The Children’s Medical Research Foundation, Inc. was formed in July, 1995 for the purposes of raising public awareness and funds to support medical and scientific research into the causes of and cures for Sanfilippo Syndrome and other neuro-genetic diseases afflicting children.

The Foundation is a public 501 (c) (3) corporation. Its founders, R. Bradford and Susan M. Wilson, made the decision to form the Foundation shortly after their then four-year-old daughter, Kirby, was diagnosed with Sanfilippo B Syndrome.  Doctors can do nothing to stop the regression and little for the symptoms, yet.After talking with doctors and scientists throughout the world, the Wilsons found just one researcher working with their daughter’s disease.  The researcher was confident in her research but could not say when a cure would be found.  She was hopeful her work would encourage others because “the more of us that work on the disease, the faster we will find a treatment.”  Thus, it became urgent to the Foundation’s Board to ensure that adequate funding reached interested researchers as soon as possible.

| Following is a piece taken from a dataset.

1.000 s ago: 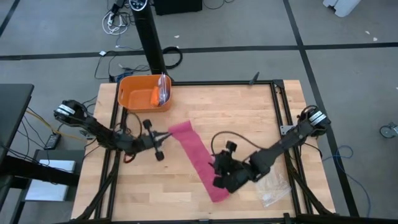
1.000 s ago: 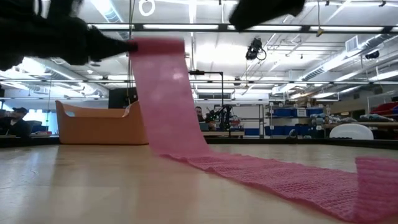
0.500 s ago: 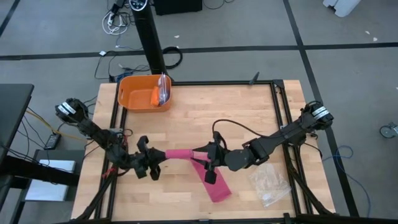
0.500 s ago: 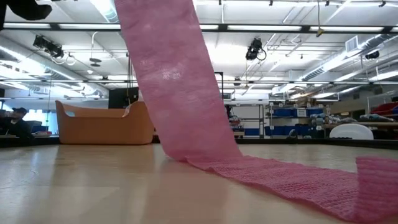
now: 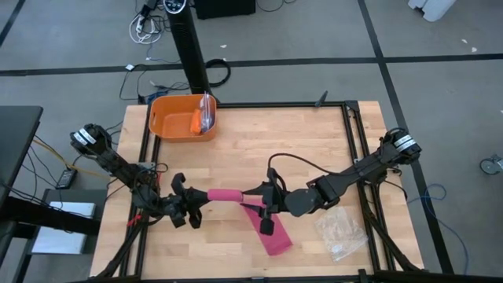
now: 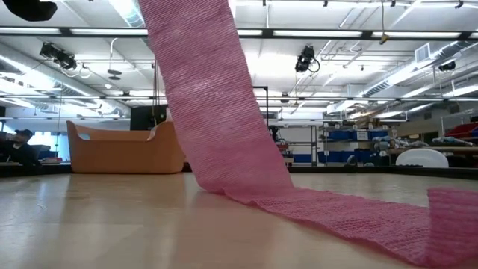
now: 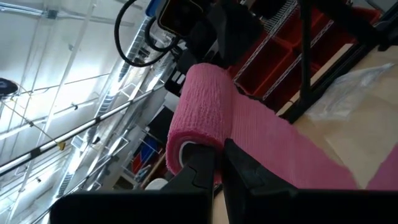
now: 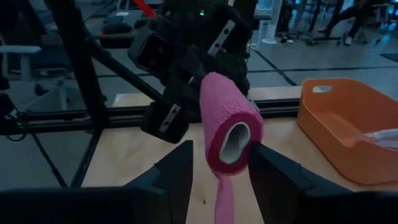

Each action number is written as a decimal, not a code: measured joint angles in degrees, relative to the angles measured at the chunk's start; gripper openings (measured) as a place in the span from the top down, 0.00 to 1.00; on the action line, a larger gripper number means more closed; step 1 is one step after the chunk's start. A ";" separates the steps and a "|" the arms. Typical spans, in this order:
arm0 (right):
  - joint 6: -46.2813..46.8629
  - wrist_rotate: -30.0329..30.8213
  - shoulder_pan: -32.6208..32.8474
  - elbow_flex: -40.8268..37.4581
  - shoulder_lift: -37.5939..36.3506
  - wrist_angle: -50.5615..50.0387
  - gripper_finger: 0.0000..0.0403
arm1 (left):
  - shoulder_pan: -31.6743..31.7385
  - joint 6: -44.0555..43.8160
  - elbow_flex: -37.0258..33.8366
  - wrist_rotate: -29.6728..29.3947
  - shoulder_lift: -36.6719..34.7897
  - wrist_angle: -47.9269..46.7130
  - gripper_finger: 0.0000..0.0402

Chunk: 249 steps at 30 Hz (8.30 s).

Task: Roll bandage
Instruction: Roll the pink bandage

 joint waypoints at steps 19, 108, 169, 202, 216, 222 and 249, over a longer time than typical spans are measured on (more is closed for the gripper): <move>-1.58 -3.43 -2.07 0.02 -0.08 1.19 0.73 | 0.03 -3.46 -0.04 -5.39 0.00 0.13 0.95; -3.07 2.51 4.38 0.00 -0.87 4.28 0.57 | -2.19 0.35 0.02 -1.03 0.00 -1.00 0.97; 0.01 -11.12 -7.48 0.00 -0.85 0.59 0.76 | -0.61 -5.15 1.05 -5.72 0.00 -2.13 0.96; -14.42 -0.14 -2.55 -0.02 -3.80 -3.54 0.97 | -0.67 -40.08 0.57 -1.76 -0.16 4.36 0.64; -23.06 -11.57 -0.35 -0.02 -9.07 -1.50 0.97 | 9.21 -55.18 1.19 23.52 -1.95 3.24 0.64; -22.02 -14.04 -0.82 -0.02 -9.75 -1.17 0.97 | 7.80 -44.71 5.64 23.70 -1.95 -1.79 0.65; -19.13 -13.82 -1.87 0.02 -9.68 -1.01 0.97 | 4.85 -23.66 8.55 19.77 -1.17 -4.53 0.65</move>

No public fund-raising organizations are used by the Foundation in order to minimize expenses and maximize the funds available to give to medical researchers.  All fund-raising is done by the Foundation’s founders and volunteers.  As a result, more than 95% of all receipts to the Foundation have been appropriated to fund research.

Contributing to the Foundation are numerous other families with afflicted children as well as those that formed similar foundations.  Of particular note are Anna and David Kidwell of Louisville, KY, in honor of their daughters Brooke and Ashleigh; Cynthia and Gene Logan of Plainville, CT, in honor of their daughter Rhianna with Rhianna’s Hope; Elisabeth and Randall Linton of Toronto, Canada, who formed The Sanfilippo
 Children’s Research Foundation in honor of their daughter Elisa; Jennifer and Stuart Siedman of
 Wellesley, MA, who established Ben’s Dream: Sanfilippo Research Foundation in honor of their
son Ben; Joan and John Bellontine of Huntington Station, NY who founded Grace for a Cure in 
honor of their daughter Grace; Tracie and Doug Nicoll of Colorado Springs, CO, in honor of their 
sons Douglas and Cameron with Pennies for Nicoll, and Toni and Greg Graham of Salinas, CA,
 who formed Little Jacq’s Corner for Greg’s daughter Jacqueline.

To date, the Foundation has granted over $4.4 million to ten research groups and now standing the doorstep of a cure.  Our mission has never been more defined.  We ask for your support in 
taking this final step to turn hope of a cure into a reality.